Thou shalt not kill. (Ex 20:13 KJV)
Thou shalt not kill. (Ex 20:13 ASV)
Thou shalt not kill. (Ex 20:13 DBY)
Thomas Scott
Verse 13: The sixth commandment requires us to “love our neighbour as ourselves” in respect of his person and life.-Magistrates, as “God’s ministers in executing vengeance,” are in some cases commanded to put men to death; and in others, it may be allowable, because conducive to the public good. Witnesses or executioners may concur in such capital punishments. We may doubtless take away another’s life in defense of our own; for he who assaults another’s life, by that action forfeits his own, and there is no opportunity of referring the cause to the civil magistrate. Perhaps, in peculiar circumstances, the same may be allowable in defence of our property.-Some wars are necessary, and the blood shed in them is not imputed as murder to those who shed it; yet the guilt of it must rest somewhere, and few wars are so entered upon and conducted as to leave any of the contending parties free from blood-guiltiness.
-A man may be misfortune kill another; yet God condemns, as willful murder, many of those actions by which life is taken away, but which are called by our law manslaughter. Furious passions, excited by sudden provocation or drunkenness, is nowhere in scripture excepted from the general rule, “He who sheddeth man’s blood, by man shall his blood be shed.” The duellist is a proud or revengeful murderer of the most atrocious kind, and in general, he is distinguished from all other criminals, by a habitual determination to commit the sin whenever he shall be tempted to it.

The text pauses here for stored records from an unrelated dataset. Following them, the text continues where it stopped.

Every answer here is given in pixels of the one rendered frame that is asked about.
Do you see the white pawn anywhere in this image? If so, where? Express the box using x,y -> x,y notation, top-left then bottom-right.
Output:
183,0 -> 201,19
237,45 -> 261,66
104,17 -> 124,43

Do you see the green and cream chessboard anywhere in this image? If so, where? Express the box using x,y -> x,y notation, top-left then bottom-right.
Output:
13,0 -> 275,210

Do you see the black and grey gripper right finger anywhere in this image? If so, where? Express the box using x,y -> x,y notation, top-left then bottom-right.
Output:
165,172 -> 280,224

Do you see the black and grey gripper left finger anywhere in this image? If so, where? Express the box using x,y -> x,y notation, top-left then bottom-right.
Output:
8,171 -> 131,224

-All fighting for wagers, or prizes, or renown, violates this command; and the blood thus shed is murder. Whatever, by force or stratagem, deprives another of his life, is prohibited. All the slaughter omitted by oppressions, persecutions, or attempts to deprive of liberty, or confine in slavery, our unoffending fellow-creatures, on any pretence whatever, is willful cruel murder. What then shall we think of the accursed slave-trade, and how thankful should we be that it is at length abolished!-Even laws, needlessly sanguinary (as it is to be feared many are in this land), involve the persons concerted in their enormous guilt; and they who ought to punish the murderer, and yet suffer him to escape, will be numbered among the abettors of his crime at the tribunal of God.

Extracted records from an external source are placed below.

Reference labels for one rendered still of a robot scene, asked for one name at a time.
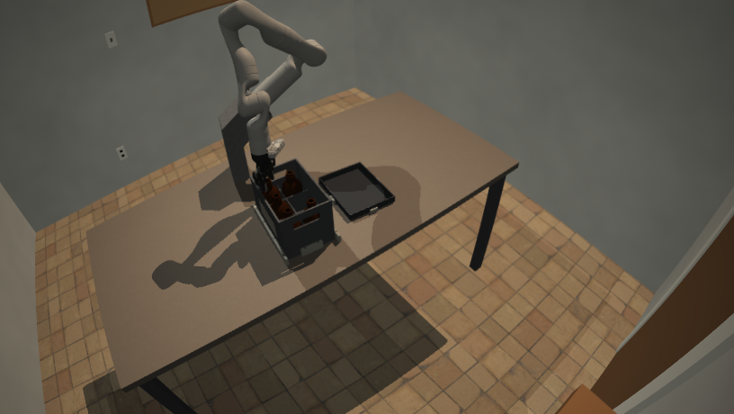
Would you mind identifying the brown glass bottle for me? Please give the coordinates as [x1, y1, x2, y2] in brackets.
[302, 198, 319, 224]
[282, 208, 302, 229]
[282, 170, 302, 197]
[261, 178, 280, 205]
[270, 193, 290, 220]

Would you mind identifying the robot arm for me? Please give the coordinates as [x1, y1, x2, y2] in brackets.
[219, 0, 327, 158]

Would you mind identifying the dark grey crate with dividers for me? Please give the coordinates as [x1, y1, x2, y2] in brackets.
[253, 162, 336, 260]

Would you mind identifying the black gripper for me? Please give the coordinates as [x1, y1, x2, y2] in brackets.
[251, 153, 275, 192]

This commandment likewise prohibits us to assault, maim, or wound others, or to assist those who do; to tempt men to crimes that destroy their constitutions or endanger their lives, either from the sword of justice or the resentment of the injured party; nay, to entice them, by the [prospect of a large reward, to such enterprises and labours as are known generally to shorten life. Many parents and wives are murdered by the gross misconduct of their children and husbands; and numbers will be found guilty of transgressing this commandment by covetousness, which prompts to it. Nay, that man will be condemned as the hater and murderer of his brother, who, seeing his life endangered by the way of food, raiment, or medicine, and having ability to relieve him, selfishly neglects to do it. (Note, 1Jo 3:15-17).
-But the murder of the soul is still more heinous. This is committed by seducing men to sin; by a bad example; by disseminating poisonous principles; by terrifying others from a religion by persecution, or by reviling or ridiculing such as attend to it; by withholding instructions, needful warning, and counsels, especially such as are due from parents to their children, or ministers to their people: and it is tremendous to think what numbers will be thus condemned as the murderers of the souls of men.-the heinousness of suicide likewise should be especially marked. It is in reality the most malignant of all murders, and, as scarcely ever repented of, it combines the guilt of murdering both soul and body at once.
We were not the authors, and are not the lords, of our own lives; nor may we leave our assigned post, or rush without a summons into the presence of our Judge, any more than we may execute vengeance on our neighbour, or send him to the tribunal of God. Self-murder may be easily shown to be a complication of ingratitude, contempt of the Lord’s gift of life, defiance, impatience, pride, rebellion, and infidelity; nor is it generally the effect of insanity (as verdicts, in which perjury is deliberately committed from false tenderness, would lead us to suppose), except as all are in some sense insane, who are hurried on by fierce passions and satan’s temptations.
That original murderer knows this present life to be the only season in which salvation can be obtained, and therefore he tempts men to such excesses as destroy the constitution, or as render life miserable; and he urges them on to suicide, that he may destroy both body and soul by their hands, not being permitted to do it by his own power. Extravagance, discontent, and despondency, should therefore be most carefully shunned; and gratitude, patience, and hope most diligently cultivated. In a word, this command requires enlarged benevolence, kindness, long-suffering, and forgiveness, and a disposition to seek, in all respects, the welfare of every human being.